When the IBC first came into force in 2016, cases like Monnet Ispat (2018) and Alok Industries (2019) made headlines, although not for reasons that creditors were celebrating. These cases involved significant haircuts, with creditors losing 70-90% of their admitted claims.

This painted a picture of the IBC as a system where creditors bore the brunt of insolvency, often walking away with a fraction of what was owed them. This led to cries for reform in the design of the system.

On the positive side, there were successful cases such as Binani Cement (2018) and Essar Steel (2019) that provided the best possible outcome for all stakeholders, proving that large recoveries were possible in valuable companies.

Lenders of Essar Steel, for instance, recovered nearly 90% of their admitted claims.

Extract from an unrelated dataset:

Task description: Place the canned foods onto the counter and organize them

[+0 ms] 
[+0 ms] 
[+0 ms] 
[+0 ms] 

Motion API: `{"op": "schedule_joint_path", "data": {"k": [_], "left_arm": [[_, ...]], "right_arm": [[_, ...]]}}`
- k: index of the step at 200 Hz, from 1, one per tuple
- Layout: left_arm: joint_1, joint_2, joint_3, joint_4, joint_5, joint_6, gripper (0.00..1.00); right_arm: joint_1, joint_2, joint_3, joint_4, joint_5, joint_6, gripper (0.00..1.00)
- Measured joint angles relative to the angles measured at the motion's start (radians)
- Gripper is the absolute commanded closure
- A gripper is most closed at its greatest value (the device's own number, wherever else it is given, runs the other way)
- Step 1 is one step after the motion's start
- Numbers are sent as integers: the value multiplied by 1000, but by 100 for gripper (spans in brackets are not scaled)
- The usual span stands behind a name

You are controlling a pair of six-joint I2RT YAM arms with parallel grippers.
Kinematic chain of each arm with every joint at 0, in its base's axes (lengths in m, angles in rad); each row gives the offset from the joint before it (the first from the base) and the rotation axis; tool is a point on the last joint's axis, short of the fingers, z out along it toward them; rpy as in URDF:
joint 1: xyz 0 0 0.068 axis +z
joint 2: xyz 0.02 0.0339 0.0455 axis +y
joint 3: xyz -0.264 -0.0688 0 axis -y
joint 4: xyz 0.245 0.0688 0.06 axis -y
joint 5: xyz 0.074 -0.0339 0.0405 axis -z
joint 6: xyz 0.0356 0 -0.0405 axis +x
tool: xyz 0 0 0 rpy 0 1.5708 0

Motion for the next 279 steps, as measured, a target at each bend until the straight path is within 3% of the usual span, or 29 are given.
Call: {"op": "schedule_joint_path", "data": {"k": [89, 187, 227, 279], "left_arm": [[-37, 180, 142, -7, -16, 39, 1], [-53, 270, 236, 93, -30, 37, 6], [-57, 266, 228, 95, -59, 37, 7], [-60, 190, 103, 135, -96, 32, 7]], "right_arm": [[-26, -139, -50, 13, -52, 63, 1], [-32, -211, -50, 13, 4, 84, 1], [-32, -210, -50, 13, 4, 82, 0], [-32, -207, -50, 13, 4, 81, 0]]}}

UltraTech Cement’s resolution of Binani Cement yielded more than 100% recovery for creditors, including an important precedent of allowing interest to accrue during the resolution process.

While earlier examples set the stage, recent cases like SKS Power are reinforcing this shift. In 2024, the resolution of SKS Power, acquired by Sarda Energy, saw 100% recovery for creditors.

The National Company Law Appellate Tribunal (NCLAT) dismissed challenges from competing bidders and upheld the resolution plan of Sarda Energy, ensuring full recovery for financial creditors.

One of the key developments that has gone relatively unnoticed is the willingness of courts to let creditors receive more than their admitted claims.

Traditionally, the focus of insolvency resolutions has been on settling admitted claims, but some cases have shown that creditors can recover beyond this, if contractual terms are respected.

In the Binani Cement case, for example, the resolution plan provided for 10% interest to financial creditors during the entire resolution period. 

Similarly, in the more recent case of Sripriya Kumar (2023), financial creditors received more than the admitted 34.27 crore thanks to a penal interest clause, ultimately recovering 46 crore.

The NCLAT’s ruling in the Sripriya Kumar case that interest payments were not waived by the moratorium may just have highlighted a new path for creditors, reinforcing the sanctity of contracts.

These cases show that the courts are supportive of creditors receiving additional payments where contractual obligations exist, underscoring that financial creditors are not always left with just the bare minimum.

A driving force behind this trend is the IBC’s respect for the Committee of Creditors’ (CoC) commercial wisdom. Since financial creditors bear the greatest risk, courts have deferred to their decisions, whether it’s a deep haircut or full recovery.

The Supreme Court’s ruling in K. Sashidhar has solidified this principle, and courts continue to follow this approach, showing that they will not second-guess the CoC unless there’s a significant breach of law.

While haircuts remain a reality in many cases, the ability of creditors to recover more than their admitted claims, or at the very least avoid significant losses, signals a promising new direction for the IBC.

The combination of courts honouring contractual terms and respecting the CoC’s commercial decisions and the strategic interests of resolution applicants has created space for hope in what was once seen as a harsh landscape for financial creditors.

Under a regime once characterized by huge delays and steep financial losses, these cases highlight the IBC’s potential to deliver favourable outcomes, reshaping the expectations of creditors.

As emphasized by chief economic advisor V. Anantha Nageswaran, sustained improvement in the operational efficiency of the debt resolution process under the IBC, with faster resolutions, is critical for achieving 7-8% economic growth.

He also emphasized the need for innovative resolution routes like pre-pack arrangements for micro, small and medium enterprises (MSMEs) to keep legal costs low, the importance of enhanced capacity in terms of resolution professionals and the need to minimize delays in decision-making.

When enacted in 2016, India’s IBC law was considered a major milestone for reforms aimed at improving the ease of doing business. Eight years on, it is time to review its functioning for further improvements.

Dhanendra Kumar is chairman of Competition Advisory Services India LLP and former chairman of the Competition Commission of India.